An undocumented but popular technique has been dubbed Mode X (produced by Michael Abrash) to enable programming techniques and graphic resolutions that are not in the Mode 13h standard.
This was done by dividing 256 KB VGA memory into four planes, which will make all 256 KB VGA RAM available in 256-color color modes. Some graphics processes had extra compensation for complexity and performance loss, but in some cases, they were reduced more quickly by other processes:
Filling polygons with one color can be speeded up due to the ability to set four Pixels with a single write to the hardware.
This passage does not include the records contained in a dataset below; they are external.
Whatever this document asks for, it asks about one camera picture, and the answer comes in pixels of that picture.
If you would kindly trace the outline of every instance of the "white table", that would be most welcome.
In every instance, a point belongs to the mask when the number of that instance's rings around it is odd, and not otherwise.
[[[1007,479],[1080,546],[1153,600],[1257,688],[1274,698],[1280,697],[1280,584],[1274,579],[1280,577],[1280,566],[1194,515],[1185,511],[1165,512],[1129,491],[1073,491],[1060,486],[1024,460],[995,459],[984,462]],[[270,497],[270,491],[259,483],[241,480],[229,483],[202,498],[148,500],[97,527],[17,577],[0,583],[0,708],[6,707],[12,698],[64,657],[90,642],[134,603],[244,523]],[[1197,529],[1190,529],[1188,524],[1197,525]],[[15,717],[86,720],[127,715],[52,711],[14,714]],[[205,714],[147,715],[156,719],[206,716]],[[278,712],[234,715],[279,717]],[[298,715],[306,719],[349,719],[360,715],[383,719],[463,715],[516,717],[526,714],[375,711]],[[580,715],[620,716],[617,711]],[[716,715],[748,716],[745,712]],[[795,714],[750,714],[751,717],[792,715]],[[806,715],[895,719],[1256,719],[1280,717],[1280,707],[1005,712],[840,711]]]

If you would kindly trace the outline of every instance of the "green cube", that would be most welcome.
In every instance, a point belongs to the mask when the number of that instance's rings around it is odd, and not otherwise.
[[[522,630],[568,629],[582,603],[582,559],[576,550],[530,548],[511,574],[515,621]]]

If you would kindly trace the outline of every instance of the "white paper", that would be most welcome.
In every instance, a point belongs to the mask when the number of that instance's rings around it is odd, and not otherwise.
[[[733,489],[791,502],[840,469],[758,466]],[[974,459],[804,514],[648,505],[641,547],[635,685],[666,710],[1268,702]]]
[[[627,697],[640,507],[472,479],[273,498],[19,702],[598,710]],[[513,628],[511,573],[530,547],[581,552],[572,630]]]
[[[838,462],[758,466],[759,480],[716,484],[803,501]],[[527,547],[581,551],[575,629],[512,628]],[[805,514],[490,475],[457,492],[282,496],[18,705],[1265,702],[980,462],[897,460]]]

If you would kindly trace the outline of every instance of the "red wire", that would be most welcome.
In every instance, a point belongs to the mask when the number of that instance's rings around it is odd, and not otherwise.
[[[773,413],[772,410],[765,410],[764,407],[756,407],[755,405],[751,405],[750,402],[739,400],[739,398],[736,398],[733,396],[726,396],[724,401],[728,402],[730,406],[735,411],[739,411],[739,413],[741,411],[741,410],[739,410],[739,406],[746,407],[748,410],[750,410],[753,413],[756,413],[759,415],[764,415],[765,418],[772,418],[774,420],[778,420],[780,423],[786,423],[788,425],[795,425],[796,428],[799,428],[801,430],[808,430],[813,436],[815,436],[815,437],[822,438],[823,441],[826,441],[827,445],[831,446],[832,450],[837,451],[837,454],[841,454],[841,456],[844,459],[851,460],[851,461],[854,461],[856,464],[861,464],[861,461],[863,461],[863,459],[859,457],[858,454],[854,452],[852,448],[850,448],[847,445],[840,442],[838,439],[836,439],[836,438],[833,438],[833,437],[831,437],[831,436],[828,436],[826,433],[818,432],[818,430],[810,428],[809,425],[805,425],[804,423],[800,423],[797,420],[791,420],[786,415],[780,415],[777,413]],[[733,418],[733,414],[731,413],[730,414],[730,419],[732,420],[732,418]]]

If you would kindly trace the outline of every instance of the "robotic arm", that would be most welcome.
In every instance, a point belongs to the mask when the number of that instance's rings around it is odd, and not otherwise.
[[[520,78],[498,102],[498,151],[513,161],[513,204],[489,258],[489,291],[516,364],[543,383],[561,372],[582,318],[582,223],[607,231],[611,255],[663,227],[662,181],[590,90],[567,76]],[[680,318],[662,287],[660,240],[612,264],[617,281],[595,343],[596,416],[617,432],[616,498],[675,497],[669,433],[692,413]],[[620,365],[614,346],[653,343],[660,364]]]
The video adapter can help copy video RAM zones, which is sometimes faster than doing it with the slow CPU and VGA interface.
Several higher resolution modes are possible: in 16 colors, up to 704×528, 736×552, 768×576 and 800×600.
Software such as ColoRIX also supported many combinations of 256, 320 and 360-pixel columns, and 256 color modes using 200, 240, 256, 400 and 480 lines. However, 320×240 is the most known and most commonly used, because it is the typical 4: 3 image format with square pixel resolution.
Using multiple video pages on the hardware allows the developer to double buffering in all 16-color VGA modes, it was not possible to use the 13-hour mode.
Sometimes, the monitor’s refresh rate had to be reduced and eye strain increased to accommodate these modes. They are also incompatible with some older monitors that cause display problems such as missing image detail, flickering, vertical and horizontal scrolling, and lack of synchronization due to the model being tried.
For this reason, most VGA settings used in commercial products are limited to monitor safe combinations such as 320×240, 320×400 and 360×480.